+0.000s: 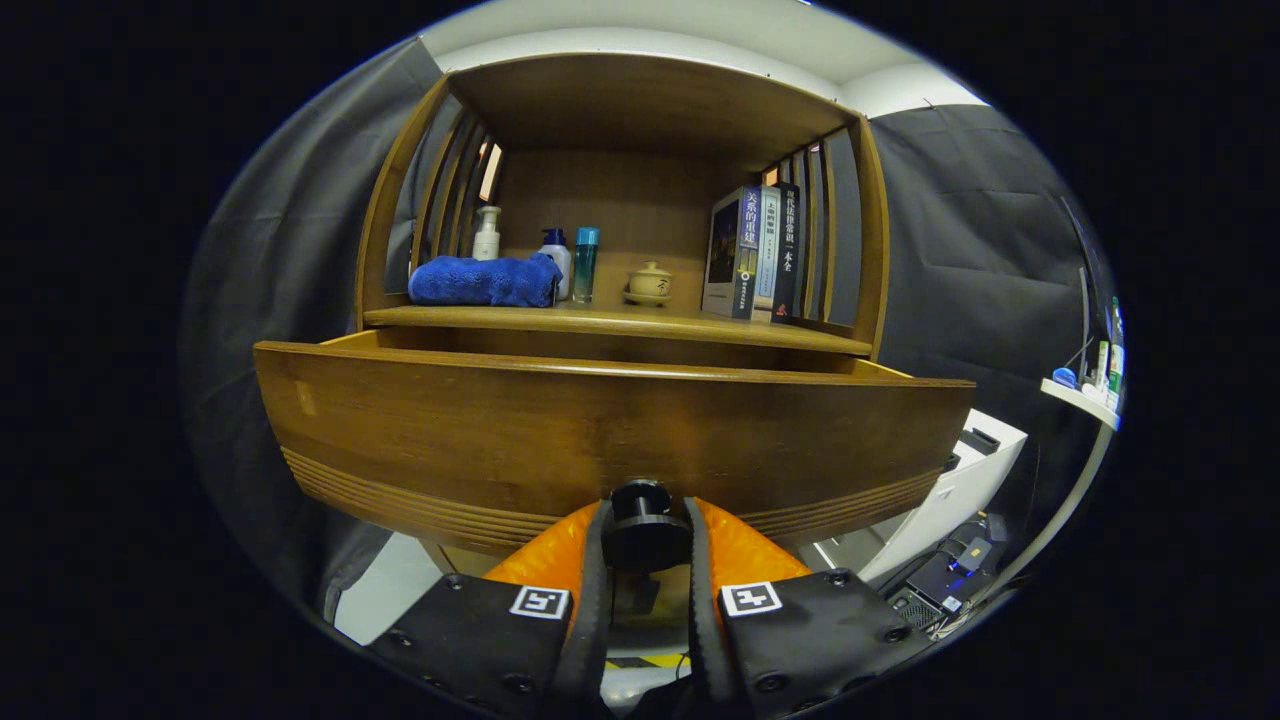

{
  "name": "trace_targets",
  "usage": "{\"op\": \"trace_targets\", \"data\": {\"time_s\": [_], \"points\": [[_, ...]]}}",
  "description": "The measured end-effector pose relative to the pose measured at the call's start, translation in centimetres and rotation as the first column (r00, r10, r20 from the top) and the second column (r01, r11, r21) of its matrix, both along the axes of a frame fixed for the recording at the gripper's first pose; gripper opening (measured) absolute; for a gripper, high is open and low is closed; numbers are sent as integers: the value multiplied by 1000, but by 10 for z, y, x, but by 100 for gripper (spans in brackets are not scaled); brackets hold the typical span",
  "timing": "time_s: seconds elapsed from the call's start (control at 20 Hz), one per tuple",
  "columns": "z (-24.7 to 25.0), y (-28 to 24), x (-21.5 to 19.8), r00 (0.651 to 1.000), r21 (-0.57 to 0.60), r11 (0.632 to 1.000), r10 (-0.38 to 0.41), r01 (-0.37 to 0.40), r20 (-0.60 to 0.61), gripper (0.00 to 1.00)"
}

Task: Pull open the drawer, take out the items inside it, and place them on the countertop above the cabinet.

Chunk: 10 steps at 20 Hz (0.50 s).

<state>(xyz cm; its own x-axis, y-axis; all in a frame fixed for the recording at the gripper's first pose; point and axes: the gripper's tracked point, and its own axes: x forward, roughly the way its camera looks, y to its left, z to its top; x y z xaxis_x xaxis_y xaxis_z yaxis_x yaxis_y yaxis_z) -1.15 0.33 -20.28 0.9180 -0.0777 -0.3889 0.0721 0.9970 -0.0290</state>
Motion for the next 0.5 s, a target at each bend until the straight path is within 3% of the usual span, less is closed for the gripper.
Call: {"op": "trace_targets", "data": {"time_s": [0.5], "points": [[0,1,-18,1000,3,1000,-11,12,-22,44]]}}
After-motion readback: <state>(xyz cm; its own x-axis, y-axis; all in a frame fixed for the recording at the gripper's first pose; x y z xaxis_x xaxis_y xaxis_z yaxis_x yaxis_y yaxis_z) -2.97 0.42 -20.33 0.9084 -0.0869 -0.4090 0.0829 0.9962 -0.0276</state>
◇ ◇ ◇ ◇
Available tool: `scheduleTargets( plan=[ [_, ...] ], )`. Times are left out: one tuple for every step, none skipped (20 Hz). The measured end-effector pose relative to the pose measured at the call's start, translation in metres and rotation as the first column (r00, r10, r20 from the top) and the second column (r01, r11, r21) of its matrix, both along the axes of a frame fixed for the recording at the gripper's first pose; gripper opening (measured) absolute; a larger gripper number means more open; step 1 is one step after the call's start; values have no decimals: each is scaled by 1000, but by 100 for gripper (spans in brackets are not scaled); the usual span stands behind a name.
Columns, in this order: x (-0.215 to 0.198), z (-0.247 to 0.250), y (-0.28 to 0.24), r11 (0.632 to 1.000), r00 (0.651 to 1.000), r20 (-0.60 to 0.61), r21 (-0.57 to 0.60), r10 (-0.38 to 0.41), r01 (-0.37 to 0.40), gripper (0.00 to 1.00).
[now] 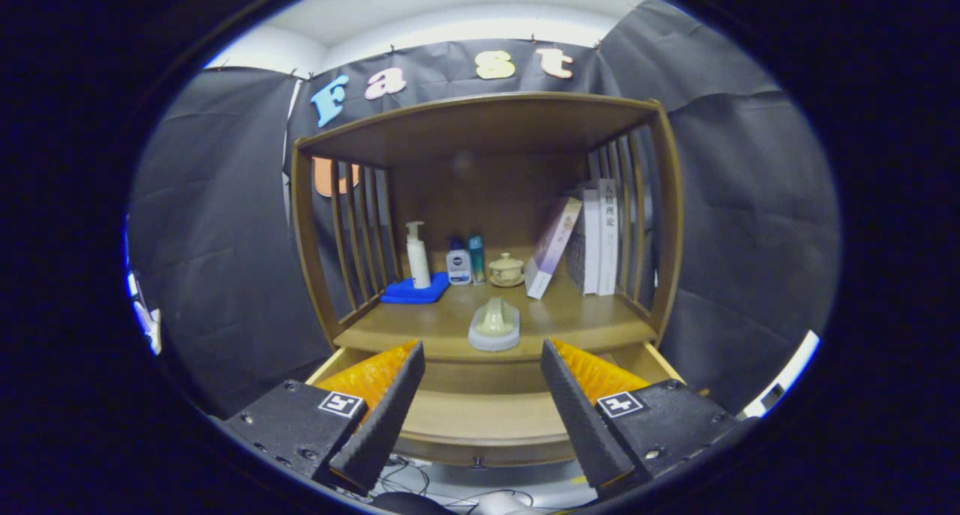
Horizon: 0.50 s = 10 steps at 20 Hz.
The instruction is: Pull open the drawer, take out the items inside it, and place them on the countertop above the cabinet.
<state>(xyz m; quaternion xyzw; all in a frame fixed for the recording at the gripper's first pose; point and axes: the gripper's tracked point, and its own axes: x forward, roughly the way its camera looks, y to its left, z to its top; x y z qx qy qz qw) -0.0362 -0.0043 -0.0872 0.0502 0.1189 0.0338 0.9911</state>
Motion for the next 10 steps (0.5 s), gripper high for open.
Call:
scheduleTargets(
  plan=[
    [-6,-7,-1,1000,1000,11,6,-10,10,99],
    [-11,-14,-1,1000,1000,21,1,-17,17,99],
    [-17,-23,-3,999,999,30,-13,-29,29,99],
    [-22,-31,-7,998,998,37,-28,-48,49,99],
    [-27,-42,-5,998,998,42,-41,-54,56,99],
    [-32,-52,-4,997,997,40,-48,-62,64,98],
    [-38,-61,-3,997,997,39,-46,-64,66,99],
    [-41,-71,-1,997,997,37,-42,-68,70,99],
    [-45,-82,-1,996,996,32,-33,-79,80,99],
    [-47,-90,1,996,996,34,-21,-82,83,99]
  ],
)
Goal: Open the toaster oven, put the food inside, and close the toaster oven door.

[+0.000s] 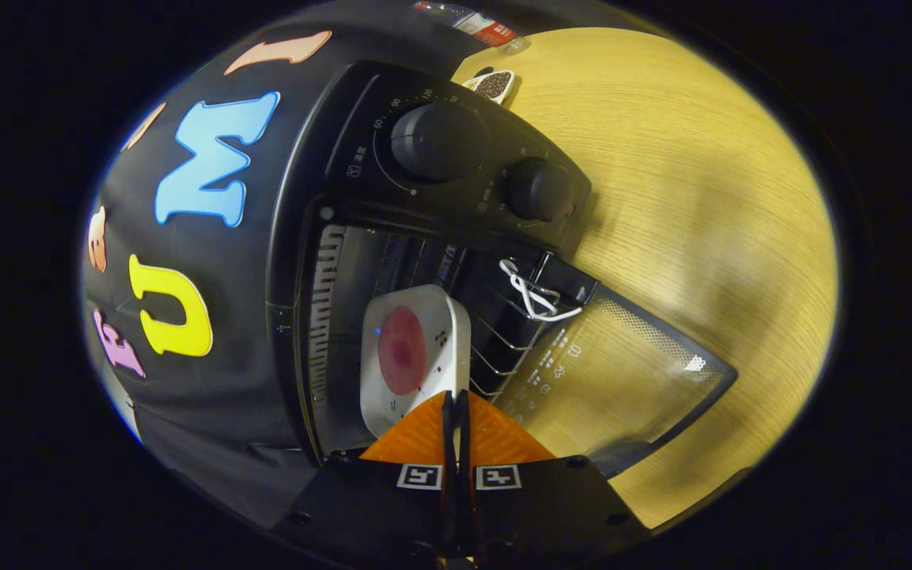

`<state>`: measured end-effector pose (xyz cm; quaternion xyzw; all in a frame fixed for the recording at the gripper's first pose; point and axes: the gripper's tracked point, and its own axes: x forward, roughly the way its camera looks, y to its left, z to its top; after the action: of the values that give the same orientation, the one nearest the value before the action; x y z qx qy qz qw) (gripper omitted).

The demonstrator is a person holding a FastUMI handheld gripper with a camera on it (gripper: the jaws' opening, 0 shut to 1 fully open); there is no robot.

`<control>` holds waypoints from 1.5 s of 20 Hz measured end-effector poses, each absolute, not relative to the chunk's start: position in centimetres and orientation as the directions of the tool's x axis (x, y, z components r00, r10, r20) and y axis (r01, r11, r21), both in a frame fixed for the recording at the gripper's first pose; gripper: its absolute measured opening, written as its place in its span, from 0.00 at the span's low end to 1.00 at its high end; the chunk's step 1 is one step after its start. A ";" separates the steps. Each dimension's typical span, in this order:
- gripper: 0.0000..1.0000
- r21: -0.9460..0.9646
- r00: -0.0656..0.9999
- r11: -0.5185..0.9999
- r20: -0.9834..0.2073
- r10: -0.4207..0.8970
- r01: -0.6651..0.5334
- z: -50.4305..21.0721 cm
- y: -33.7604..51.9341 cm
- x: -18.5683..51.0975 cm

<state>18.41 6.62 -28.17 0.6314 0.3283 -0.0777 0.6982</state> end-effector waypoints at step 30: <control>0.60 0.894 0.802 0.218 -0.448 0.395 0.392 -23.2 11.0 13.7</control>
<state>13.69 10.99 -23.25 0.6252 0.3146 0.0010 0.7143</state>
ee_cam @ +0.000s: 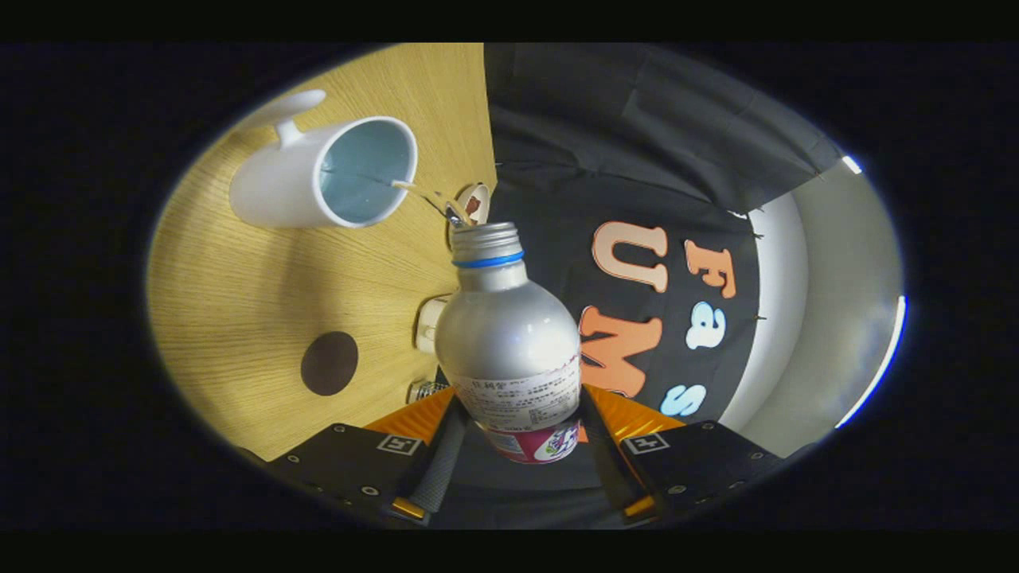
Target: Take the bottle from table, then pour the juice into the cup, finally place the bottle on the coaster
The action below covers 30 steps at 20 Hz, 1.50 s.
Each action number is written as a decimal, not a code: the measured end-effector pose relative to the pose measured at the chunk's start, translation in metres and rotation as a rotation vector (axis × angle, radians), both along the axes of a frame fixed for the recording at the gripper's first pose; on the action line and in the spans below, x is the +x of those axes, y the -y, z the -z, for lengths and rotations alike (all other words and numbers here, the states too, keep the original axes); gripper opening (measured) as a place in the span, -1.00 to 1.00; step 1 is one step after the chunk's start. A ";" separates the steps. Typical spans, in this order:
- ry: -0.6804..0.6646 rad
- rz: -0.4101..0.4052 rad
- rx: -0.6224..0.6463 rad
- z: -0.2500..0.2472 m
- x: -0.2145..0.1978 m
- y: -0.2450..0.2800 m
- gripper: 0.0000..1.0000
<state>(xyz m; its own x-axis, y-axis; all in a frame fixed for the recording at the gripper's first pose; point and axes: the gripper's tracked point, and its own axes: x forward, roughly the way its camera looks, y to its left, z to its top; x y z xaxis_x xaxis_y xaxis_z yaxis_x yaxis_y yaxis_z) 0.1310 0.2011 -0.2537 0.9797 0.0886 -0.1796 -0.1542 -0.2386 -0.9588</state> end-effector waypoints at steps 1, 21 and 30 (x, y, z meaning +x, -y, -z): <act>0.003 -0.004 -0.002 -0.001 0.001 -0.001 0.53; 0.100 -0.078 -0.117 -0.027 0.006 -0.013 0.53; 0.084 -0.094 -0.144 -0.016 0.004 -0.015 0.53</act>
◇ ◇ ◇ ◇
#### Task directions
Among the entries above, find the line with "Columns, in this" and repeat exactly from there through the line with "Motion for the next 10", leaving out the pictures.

#### Reply to the exercise
Columns, in this order: x (-0.215 to 0.198), z (-0.247 to 0.250), y (-0.28 to 0.24), r11 (0.632 to 1.000), r00 (0.651 to 1.000), r20 (-0.60 to 0.61), r21 (-0.57 to 0.60), r10 (-0.38 to 0.41), r01 (-0.37 to 0.40), gripper (0.00 to 1.00).
[now] 
Horizon: 0.50 s = 10 steps at 20 Hz.
The instruction is: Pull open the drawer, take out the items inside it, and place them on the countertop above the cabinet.
<state>(xyz m; quaternion xyzw; all in a frame fixed for the recording at the gripper's first pose; point and axes: the gripper's tracked point, and its own axes: x forward, roughly the way its camera looks, y to its left, z to its top; x y z qx qy qz qw) -0.0362 -0.0043 -0.0872 0.0502 0.1189 0.0338 0.9911</state>
Motion for the next 10 steps (0.5 s), gripper high for open.

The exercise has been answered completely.